— Exercise objective —
Every picture is to be removed, and all the data is to be copied exactly.

— Exercise data —
........

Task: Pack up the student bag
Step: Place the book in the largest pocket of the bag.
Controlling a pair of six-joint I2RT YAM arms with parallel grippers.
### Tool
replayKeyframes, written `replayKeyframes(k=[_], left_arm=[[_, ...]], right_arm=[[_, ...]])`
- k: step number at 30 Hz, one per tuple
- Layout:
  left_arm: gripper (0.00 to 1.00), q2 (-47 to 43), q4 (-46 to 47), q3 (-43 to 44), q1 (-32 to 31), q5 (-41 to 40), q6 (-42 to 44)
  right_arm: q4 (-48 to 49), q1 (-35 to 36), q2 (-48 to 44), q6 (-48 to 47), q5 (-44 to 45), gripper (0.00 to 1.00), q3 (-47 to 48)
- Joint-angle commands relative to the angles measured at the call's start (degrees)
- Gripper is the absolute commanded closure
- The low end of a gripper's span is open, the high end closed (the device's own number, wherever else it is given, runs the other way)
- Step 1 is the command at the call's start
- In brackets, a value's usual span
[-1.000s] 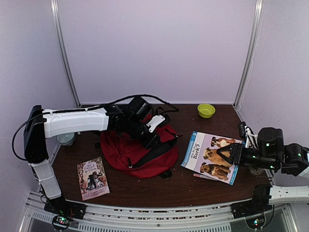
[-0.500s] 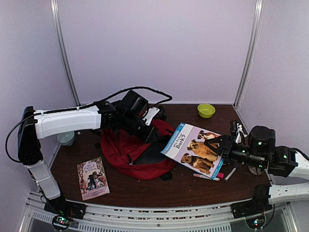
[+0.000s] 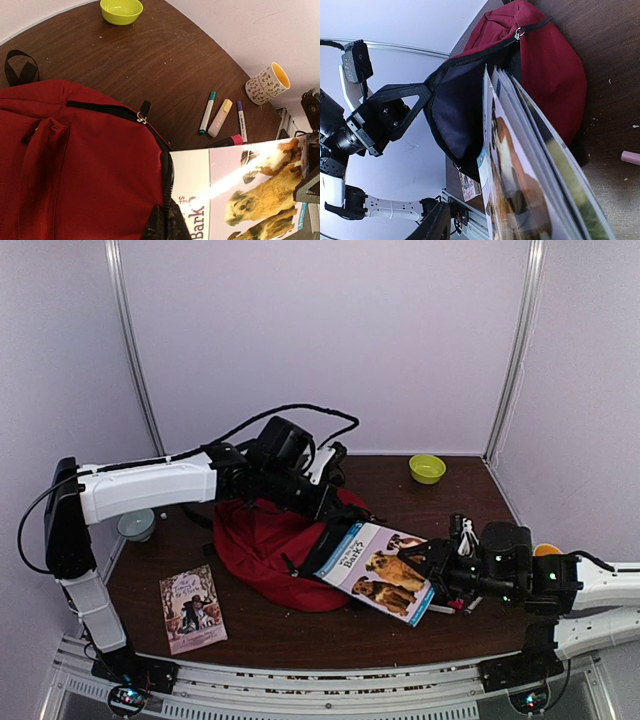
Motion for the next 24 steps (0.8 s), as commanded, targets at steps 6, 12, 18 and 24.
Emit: replayKeyframes(k=[6, 12, 18, 24], left_arm=[[1.0, -0.07, 5.31, 1.61, -0.69, 3.03, -0.82], [1.0, -1.16, 5.29, 1.35, -2.44, 3.85, -0.49], [1.0, -2.94, 5.57, 0.94, -3.3, 4.87, -0.56], [1.0, -4.14, 5.53, 1.28, -3.41, 8.07, -0.51]], right_arm=[[5.31, 0.38, 5.59, 0.3, 2.46, 1.0, 2.8], [8.05, -3.78, 9.86, 0.02, 4.25, 1.0, 3.81], [18.93, -8.07, 19.91, 0.42, -2.18, 1.0, 4.79], [36.28, -12.07, 31.3, -0.86, -8.78, 1.0, 5.37]])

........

— Task solution —
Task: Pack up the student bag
Step: Place the book in the largest pocket of the bag.
Controlling a pair of six-joint I2RT YAM arms with parallel grippers.
### Tool
replayKeyframes, written `replayKeyframes(k=[_], left_arm=[[_, ...]], right_arm=[[_, ...]])`
- k: step number at 30 Hz, one per tuple
- Layout:
  left_arm: gripper (0.00 to 1.00), q2 (-47 to 43), q4 (-46 to 47), q3 (-43 to 44), q1 (-32 to 31), q5 (-41 to 40), q6 (-42 to 44)
  right_arm: q4 (-48 to 49), q1 (-35 to 36), q2 (-48 to 44), q6 (-48 to 47), q5 (-44 to 45), gripper (0.00 to 1.00), q3 (-47 to 48)
- Joint-angle commands relative to the angles measured at the call's start (degrees)
- Gripper is the absolute commanded closure
- The low end of a gripper's span is open, the high end closed (the device's own number, wherever else it is given, runs the other way)
- Step 1 is the command at the call's start
- In brackets, a value's usual span
[-1.000s] 
[-0.500s] 
[+0.000s] 
Motion for the next 24 steps (0.8 s), as commanded, targets at steps 6, 12, 18 and 24.
Emit: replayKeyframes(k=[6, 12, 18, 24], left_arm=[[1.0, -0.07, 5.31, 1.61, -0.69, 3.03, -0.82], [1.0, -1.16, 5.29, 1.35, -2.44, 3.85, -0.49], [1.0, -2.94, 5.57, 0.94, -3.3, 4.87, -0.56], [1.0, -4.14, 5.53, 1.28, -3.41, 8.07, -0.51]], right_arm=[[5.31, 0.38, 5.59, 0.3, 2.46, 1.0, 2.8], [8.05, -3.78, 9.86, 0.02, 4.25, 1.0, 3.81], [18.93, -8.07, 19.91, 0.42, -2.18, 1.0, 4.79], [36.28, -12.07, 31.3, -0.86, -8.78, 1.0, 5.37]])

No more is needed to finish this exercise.